▶ _Task to complete_
Restate all of the data precisely, omitting nothing.

▶ _Provided material_
○ ○ ○ ○ ○ ○ ○

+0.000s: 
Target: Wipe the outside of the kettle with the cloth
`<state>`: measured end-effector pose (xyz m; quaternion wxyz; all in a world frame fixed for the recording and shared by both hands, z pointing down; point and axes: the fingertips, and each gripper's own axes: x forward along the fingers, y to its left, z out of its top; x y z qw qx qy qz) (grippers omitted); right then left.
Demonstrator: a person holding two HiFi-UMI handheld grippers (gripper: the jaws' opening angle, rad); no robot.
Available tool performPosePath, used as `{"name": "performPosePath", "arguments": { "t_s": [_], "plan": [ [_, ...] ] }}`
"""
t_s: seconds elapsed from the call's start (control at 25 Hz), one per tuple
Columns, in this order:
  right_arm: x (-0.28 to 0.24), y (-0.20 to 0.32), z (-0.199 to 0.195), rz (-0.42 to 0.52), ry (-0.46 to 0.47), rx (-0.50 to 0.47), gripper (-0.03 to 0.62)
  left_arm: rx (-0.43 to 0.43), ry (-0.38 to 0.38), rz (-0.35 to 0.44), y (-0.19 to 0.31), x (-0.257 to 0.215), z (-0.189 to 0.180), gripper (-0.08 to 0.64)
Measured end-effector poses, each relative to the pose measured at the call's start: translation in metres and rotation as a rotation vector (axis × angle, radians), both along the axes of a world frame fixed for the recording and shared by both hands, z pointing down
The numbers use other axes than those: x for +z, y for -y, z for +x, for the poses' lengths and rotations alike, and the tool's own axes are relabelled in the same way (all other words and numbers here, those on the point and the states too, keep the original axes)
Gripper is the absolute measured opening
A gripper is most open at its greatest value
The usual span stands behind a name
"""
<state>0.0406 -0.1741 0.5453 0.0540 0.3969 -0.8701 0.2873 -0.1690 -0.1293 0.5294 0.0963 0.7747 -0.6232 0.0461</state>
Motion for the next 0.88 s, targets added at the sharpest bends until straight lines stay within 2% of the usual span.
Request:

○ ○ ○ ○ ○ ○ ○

▶ _Output_
+0.000s: 
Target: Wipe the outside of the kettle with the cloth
`<state>`: measured end-effector pose (xyz m; quaternion wxyz; all in a world frame fixed for the recording and shared by both hands, z pointing down; point and axes: the fingertips, and each gripper's own axes: x forward along the fingers, y to its left, z out of its top; x y z qw qx qy qz) (grippers omitted); right then left.
Demonstrator: a person holding two HiFi-UMI handheld grippers (gripper: the jaws' opening angle, rad); no robot.
Available tool performPosePath, used as `{"name": "performPosePath", "arguments": { "t_s": [_], "plan": [ [_, ...] ] }}`
"""
t_s: seconds elapsed from the call's start (control at 25 Hz), one per tuple
Columns, in this order:
  right_arm: x (-0.28 to 0.24), y (-0.20 to 0.32), z (-0.199 to 0.195), rz (-0.42 to 0.52), ry (-0.46 to 0.47), rx (-0.50 to 0.47), gripper (-0.03 to 0.62)
  left_arm: rx (-0.43 to 0.43), ry (-0.38 to 0.38), rz (-0.35 to 0.44), y (-0.19 to 0.31), x (-0.257 to 0.215), z (-0.189 to 0.180), gripper (-0.08 to 0.64)
Measured end-effector poses, each relative to the pose measured at the call's start: translation in metres and rotation as a rotation vector (axis × angle, radians), both along the axes of a world frame fixed for the recording and shared by both hands, z pointing down
The numbers use other axes than those: x for +z, y for -y, z for +x, for the poses' lengths and rotations alike, and the tool's own axes are relabelled in the same way (all other words and numbers here, those on the point and the states too, keep the original axes)
Gripper is the absolute measured opening
A gripper is most open at its greatest value
The usual span stands behind a name
"""
<state>0.0406 -0.1741 0.5453 0.0540 0.3969 -0.8701 0.2873 -0.1690 -0.1293 0.5294 0.0963 0.7747 -0.6232 0.0461</state>
Motion for the next 0.88 s, targets added at the sharpest bends until straight lines stay within 2% of the usual span.
Request:

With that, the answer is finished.